Although the West was where this struggle began, the rest of the world was not immune. The combined effects of globalization, immigration from the developing to the developed world, and the Internet have unsettled traditional societies all over world. Liberalism, in the cultural sense, has backwashed into countries and cultures that were anywhere from Victorian to medieval in their social outlook. Since the 1970s developing nations have been invaded by liberal Western values. These values have been carried there by Western businesses, immigrants returning to/communicating with their home countries, and the spread of the Internet. One sure sign of this cultural counter-revolution is the increase in misogyny just about everywhere. Women are always at the bottom of the pecking order in any kind of conservative culture, and because of this we've seen the spread of sharia law; gang sexual assaults on women in India; rampant cyber-bullying of women as seen in the Gamergate scandal; a mostly successful effort by rightists to turn the word "feminist" into a pejorative; and an epidemic of sexual abuse of women in the US military and colleges. Click here for a longer piece I did on women and religious oppression called Jim Crow is a Transvestite.

So even without the impetus of Western military incursions in the Muslim world, it's quite likely Islamic fundamentalism would have been on the rise as a reaction to liberal and progressive values arriving from the the West. But take this counter-revolution, combine with real and imagined political/religious grievances and young men who are desperate, alienated, mentally unbalanced, and you get killers like Anders Breivik in Norway and the Charlie Hebdo assassins.

6 comments:

John McFetridge said...

Good post. Yes, I think you can date the post-war era into the 70s although you could also argue that 1968-1979 was a kind of culture war. And one side lost.

Cary Watson said...

Thanks, John. Here in Canada we seem to have avoided the culture wars, although one can sense that Harper and the Conservatives are itching to start one. They just haven't found the right trigger.

John McFetridge said...

I think we have an odd situation in Canada where all of our media and two of our federal parties are based in the centre-east, basically in Montreal and Toronto, and none of them have really accepted the rise of the west.
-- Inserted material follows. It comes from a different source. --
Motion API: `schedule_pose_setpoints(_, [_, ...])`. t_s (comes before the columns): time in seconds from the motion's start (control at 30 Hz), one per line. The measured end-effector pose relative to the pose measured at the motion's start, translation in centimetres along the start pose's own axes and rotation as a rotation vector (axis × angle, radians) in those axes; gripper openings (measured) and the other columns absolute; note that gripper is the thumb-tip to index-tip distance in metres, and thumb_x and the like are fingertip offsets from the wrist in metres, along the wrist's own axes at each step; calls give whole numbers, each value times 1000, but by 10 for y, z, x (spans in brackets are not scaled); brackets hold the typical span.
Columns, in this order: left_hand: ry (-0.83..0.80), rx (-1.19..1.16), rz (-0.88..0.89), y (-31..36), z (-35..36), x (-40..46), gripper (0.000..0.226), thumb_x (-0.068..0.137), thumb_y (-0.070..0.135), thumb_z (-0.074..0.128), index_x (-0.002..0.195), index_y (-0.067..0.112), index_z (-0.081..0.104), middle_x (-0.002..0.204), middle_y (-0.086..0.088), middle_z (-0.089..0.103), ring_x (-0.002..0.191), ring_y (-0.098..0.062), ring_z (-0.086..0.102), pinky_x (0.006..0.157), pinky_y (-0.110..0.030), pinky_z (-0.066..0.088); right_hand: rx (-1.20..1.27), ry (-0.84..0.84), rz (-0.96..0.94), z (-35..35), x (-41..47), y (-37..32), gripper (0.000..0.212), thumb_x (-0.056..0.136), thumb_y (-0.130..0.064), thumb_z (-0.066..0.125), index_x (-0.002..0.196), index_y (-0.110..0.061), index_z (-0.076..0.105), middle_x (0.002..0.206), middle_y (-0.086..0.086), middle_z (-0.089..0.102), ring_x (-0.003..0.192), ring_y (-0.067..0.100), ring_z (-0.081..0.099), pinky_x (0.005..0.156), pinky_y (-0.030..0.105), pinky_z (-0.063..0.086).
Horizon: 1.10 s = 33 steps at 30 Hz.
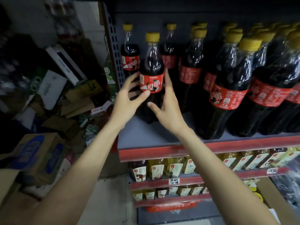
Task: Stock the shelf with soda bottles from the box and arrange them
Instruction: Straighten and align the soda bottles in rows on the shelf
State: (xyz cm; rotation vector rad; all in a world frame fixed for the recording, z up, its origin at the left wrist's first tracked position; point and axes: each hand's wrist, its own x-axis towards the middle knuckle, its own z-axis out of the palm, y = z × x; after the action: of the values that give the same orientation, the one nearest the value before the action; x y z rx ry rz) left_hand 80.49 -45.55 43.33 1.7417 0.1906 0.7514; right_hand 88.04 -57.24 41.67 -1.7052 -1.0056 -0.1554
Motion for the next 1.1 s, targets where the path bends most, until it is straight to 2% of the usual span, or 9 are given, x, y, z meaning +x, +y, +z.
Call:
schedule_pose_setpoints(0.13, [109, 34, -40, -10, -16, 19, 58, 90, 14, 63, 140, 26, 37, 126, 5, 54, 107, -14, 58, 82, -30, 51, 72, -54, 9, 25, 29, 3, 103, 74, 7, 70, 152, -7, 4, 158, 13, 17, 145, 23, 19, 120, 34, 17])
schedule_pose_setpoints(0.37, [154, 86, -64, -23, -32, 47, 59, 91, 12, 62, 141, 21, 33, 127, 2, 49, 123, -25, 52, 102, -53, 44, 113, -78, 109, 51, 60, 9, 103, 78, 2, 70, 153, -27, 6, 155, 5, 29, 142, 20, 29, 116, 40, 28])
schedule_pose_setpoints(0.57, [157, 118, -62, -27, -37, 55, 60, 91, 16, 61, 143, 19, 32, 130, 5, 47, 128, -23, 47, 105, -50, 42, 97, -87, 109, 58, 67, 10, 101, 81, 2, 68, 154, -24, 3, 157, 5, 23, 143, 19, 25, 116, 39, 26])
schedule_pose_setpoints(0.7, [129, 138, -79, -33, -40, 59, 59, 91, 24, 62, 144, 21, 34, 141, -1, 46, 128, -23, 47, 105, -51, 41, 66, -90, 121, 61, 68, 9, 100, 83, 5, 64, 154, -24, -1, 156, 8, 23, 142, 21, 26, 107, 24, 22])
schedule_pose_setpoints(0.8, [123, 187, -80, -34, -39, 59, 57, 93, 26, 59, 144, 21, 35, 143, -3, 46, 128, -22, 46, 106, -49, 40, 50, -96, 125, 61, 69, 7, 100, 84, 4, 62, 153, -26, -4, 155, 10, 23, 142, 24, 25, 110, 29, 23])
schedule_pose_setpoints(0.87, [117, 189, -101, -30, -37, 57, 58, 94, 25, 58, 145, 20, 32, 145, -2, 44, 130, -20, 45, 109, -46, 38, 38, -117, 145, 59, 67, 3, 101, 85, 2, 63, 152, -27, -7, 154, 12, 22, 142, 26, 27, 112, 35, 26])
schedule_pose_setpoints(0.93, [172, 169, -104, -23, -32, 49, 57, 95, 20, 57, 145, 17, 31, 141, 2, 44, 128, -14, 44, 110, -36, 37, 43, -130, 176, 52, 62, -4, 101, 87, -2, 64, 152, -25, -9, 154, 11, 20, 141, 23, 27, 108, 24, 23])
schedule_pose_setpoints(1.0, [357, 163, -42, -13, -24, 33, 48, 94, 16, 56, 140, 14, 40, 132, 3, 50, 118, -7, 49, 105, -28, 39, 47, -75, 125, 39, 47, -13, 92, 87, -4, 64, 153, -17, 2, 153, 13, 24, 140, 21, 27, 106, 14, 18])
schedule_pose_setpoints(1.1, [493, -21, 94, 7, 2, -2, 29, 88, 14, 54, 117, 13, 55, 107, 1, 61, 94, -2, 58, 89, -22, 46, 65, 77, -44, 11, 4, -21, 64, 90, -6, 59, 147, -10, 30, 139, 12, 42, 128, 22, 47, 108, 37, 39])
I'm still amazed that Harper won a majority without Quebec and both the other parties reacted by electing leaders from Quebec. Sort of building a Maginot line.

Do the liberals really think that after the National Energy Program anyone in Alberta (and now BC and Saskatchewan, so involved in the energy sector) will vote for someone named Trudeau? Between that and official bilingualism - which pretty much completely denies the heritage and culture of anything west of Manitoba - gives Harper, a guy even his own party doesn't really like - a pretty free run.

Maybe it's because the liberals think they won a lot of elections and not that the Conservatives and reform split the west and lost it.

Cary Watson said...

Harper's become such a loathed figure his anti-Trudeau attack ads are actually working against him. No matter what juvenile name-calling the Conservatives indulge in against Trudeau, they're still stuck with Harper's reptilian personality.

John McFetridge said...

I hope you're right, Cary, but this country feels hopelessly divided and neither Trudeau nor Mulcair are the guys to unite it. Maybe enough people in western Canada will hate Harper enough to vote for one of those guys but I have this nightmare that the official opposition will switch from NDP to Liberal and the rest of parliament will remain the same.

I think it's kind of funny that when the provinces sought a new deal with the feds Quebec did it by electing a separatist government and Alberta did it by creating a new federal party with the slogan, "The West Wants In," and yet the Liberals and NDP still seem to ignore the west and cater to Quebec. Can it really keep going on like that much longer?

Cary Watson said...

The west, except for Alberta, isn't solidly Conservative. Lots of Libs and NDPers have been elected over the years in BC, Sask and Man. And perhaps the crash in oil prices (Suncor's already announced layoffs) will show some Albertans the advantage of federalism.